▶ Work required
Here is the task for the listing below: output exactly the lines from the one containing "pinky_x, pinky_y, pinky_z" through the one containing "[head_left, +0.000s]", and leave out the pictures.
---
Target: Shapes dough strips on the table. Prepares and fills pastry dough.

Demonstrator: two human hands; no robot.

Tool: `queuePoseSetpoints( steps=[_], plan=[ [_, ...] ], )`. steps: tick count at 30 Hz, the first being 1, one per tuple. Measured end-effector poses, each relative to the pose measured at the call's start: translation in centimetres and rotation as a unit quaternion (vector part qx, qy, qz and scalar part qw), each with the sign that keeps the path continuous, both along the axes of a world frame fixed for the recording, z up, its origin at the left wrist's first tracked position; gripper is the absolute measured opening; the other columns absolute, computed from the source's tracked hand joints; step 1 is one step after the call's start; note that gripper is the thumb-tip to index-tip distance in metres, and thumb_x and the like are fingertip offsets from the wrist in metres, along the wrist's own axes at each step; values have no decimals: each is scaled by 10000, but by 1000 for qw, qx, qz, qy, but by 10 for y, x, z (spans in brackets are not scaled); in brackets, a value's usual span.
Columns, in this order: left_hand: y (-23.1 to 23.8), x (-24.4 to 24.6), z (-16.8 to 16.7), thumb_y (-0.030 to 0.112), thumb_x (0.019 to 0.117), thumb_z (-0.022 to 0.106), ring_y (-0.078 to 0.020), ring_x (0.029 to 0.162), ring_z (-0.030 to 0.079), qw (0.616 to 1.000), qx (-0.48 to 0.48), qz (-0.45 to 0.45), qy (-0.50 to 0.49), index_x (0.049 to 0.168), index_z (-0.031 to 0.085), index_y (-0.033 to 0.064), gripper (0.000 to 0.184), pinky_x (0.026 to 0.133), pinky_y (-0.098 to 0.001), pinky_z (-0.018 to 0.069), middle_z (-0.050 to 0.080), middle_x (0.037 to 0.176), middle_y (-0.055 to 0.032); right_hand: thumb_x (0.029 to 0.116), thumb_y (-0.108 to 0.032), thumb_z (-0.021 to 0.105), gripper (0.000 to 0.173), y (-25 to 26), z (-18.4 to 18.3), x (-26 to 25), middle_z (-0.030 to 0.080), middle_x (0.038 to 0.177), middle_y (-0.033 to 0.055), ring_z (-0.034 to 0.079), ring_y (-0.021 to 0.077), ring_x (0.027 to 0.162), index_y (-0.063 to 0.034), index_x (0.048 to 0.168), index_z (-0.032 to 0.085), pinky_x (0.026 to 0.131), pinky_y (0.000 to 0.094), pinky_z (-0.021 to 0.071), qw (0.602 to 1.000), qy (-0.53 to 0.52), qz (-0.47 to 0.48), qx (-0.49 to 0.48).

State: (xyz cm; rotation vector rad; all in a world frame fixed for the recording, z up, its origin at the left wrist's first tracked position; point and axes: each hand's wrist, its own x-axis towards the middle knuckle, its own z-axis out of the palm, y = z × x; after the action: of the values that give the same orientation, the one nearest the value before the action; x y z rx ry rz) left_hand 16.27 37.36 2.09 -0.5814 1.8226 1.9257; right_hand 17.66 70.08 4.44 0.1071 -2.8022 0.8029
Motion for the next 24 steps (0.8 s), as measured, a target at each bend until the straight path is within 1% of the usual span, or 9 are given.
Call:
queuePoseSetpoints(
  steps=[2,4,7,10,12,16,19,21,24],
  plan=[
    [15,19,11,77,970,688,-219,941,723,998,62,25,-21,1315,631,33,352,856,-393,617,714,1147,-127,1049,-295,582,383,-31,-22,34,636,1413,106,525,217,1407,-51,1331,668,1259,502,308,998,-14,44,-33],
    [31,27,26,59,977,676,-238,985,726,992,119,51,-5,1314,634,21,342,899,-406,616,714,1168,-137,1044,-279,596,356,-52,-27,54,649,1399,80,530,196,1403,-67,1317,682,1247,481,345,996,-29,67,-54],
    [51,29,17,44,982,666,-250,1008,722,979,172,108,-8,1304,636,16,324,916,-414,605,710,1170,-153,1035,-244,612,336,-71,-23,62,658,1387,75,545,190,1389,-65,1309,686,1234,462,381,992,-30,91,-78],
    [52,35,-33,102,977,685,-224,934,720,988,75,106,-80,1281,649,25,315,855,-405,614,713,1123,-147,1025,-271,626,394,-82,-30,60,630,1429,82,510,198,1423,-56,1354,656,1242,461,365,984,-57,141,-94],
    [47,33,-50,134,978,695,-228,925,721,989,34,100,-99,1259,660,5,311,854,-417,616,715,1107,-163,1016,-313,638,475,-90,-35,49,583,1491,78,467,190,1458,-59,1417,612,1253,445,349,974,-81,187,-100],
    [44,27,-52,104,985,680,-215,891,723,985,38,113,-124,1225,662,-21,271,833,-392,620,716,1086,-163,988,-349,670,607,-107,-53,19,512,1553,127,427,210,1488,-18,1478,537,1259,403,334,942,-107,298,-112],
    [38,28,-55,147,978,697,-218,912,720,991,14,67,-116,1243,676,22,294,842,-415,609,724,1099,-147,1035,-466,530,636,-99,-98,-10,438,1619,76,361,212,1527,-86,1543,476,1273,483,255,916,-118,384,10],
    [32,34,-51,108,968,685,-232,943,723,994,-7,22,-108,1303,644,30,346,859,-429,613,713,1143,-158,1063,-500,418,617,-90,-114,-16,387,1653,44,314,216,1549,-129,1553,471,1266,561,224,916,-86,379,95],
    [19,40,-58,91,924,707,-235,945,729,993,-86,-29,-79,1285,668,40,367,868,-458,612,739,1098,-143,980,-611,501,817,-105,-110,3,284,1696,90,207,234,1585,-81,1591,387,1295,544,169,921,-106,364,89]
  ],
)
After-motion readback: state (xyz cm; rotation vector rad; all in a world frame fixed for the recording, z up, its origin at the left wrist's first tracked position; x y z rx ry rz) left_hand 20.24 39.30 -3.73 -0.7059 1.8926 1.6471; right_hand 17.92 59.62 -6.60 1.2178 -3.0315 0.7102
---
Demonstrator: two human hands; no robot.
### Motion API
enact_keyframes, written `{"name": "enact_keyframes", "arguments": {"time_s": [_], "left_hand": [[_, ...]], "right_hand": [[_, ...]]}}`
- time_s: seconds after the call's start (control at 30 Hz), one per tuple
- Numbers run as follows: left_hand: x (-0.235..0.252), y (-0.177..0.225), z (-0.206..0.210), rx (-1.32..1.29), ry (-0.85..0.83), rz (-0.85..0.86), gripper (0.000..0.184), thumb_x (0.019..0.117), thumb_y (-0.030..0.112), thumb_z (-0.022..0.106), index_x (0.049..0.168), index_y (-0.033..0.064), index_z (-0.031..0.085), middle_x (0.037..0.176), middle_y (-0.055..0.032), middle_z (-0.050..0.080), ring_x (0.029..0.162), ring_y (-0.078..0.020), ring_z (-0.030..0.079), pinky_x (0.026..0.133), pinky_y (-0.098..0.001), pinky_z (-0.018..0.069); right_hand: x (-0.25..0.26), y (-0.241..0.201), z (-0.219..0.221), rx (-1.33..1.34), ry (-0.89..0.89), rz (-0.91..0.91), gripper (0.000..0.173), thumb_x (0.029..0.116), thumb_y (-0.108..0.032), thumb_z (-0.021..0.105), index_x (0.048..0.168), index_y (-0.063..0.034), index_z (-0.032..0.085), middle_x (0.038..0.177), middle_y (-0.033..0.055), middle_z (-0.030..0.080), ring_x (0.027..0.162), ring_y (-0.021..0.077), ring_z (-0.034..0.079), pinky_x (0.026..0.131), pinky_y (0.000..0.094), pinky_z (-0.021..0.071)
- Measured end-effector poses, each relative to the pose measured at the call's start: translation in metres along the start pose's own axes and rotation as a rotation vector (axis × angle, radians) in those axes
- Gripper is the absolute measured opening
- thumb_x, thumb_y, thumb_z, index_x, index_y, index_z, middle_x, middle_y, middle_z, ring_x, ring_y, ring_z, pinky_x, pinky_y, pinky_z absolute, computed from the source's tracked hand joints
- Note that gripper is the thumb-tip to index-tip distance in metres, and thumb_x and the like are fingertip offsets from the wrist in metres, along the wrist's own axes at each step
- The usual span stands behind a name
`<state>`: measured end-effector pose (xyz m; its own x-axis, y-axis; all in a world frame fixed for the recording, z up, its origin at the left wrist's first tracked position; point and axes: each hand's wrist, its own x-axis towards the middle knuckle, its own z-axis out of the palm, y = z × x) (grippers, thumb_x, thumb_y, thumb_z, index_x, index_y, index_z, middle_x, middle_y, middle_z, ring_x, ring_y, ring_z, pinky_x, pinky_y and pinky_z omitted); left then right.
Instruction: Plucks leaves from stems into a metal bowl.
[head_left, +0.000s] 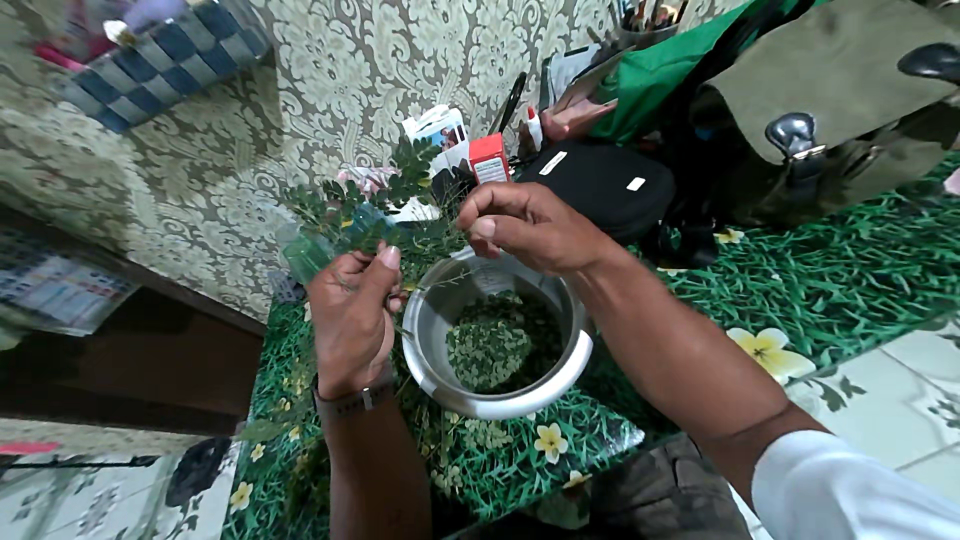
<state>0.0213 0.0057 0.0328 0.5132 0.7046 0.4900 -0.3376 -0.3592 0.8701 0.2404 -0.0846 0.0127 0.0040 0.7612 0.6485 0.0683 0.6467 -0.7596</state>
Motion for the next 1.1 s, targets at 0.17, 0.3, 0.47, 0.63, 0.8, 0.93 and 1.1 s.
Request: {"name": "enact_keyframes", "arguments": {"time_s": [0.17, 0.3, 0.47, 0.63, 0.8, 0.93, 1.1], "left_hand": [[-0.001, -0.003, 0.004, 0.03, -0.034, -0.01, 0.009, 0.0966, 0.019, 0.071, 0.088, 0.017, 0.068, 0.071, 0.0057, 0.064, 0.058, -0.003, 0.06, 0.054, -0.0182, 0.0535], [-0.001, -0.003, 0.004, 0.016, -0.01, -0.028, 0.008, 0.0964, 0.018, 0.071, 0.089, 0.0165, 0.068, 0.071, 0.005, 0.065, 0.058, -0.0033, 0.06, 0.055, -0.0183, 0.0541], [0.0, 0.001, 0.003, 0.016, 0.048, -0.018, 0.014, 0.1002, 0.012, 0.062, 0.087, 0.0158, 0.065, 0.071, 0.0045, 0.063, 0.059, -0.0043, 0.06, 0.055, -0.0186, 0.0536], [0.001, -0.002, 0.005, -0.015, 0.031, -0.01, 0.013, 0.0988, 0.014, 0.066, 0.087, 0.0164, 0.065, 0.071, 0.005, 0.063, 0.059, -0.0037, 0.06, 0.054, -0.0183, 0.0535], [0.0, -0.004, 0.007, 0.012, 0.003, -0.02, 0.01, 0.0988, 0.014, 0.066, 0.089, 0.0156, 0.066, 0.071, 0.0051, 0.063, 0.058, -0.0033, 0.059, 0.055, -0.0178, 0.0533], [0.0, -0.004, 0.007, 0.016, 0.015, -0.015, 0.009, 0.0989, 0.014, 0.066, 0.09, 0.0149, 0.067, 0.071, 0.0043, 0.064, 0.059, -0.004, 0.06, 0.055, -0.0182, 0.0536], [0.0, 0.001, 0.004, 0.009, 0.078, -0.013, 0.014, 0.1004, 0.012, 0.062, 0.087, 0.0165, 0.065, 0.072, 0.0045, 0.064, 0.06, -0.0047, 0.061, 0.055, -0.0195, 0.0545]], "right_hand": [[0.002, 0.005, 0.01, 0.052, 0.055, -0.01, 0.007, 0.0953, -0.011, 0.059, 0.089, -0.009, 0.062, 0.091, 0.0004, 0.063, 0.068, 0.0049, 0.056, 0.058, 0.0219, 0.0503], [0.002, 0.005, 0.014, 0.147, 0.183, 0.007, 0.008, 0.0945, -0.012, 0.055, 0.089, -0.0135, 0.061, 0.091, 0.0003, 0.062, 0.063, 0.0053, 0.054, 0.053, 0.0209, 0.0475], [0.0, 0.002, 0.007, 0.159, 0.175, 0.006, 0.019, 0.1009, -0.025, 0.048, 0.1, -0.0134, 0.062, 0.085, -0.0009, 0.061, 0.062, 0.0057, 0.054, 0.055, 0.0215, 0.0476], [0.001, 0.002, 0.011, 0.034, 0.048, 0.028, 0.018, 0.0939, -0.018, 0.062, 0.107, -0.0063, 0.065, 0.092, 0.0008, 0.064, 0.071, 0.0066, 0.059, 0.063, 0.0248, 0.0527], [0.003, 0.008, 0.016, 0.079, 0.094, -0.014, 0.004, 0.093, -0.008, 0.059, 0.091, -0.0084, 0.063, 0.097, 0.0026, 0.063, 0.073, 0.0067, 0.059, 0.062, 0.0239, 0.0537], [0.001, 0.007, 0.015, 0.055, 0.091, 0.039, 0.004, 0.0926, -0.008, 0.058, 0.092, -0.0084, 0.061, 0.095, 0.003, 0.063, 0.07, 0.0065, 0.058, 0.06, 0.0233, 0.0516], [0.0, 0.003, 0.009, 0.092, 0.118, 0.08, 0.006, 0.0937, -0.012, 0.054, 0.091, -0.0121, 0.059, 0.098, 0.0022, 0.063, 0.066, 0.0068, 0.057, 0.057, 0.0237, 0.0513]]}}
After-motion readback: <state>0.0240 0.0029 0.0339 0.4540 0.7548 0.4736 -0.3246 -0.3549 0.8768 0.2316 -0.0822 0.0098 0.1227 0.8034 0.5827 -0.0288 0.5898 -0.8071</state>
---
▶ Written solution
- thumb_x, thumb_y, thumb_z, index_x, index_y, index_z, middle_x, middle_y, middle_z, ring_x, ring_y, ring_z, pinky_x, pinky_y, pinky_z absolute, computed from the source's tracked hand joints
- Note that gripper is the thumb-tip to index-tip distance in metres, and thumb_x and the like are fingertip offsets from the wrist in metres, along the wrist's own axes at each step
- The usual span stands behind a name
`<state>`: measured end-effector pose (xyz m; its own x-axis, y-axis; all in a world frame fixed for the recording, z up, its origin at the left wrist's first tracked position; point and axes: each hand's wrist, its own x-axis towards the middle knuckle, its own z-axis out of the palm, y = z × x) (grippers, thumb_x, thumb_y, thumb_z, index_x, index_y, index_z, middle_x, middle_y, middle_z, ring_x, ring_y, ring_z, pinky_x, pinky_y and pinky_z omitted); left then right.
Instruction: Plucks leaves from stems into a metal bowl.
[head_left, +0.000s] 

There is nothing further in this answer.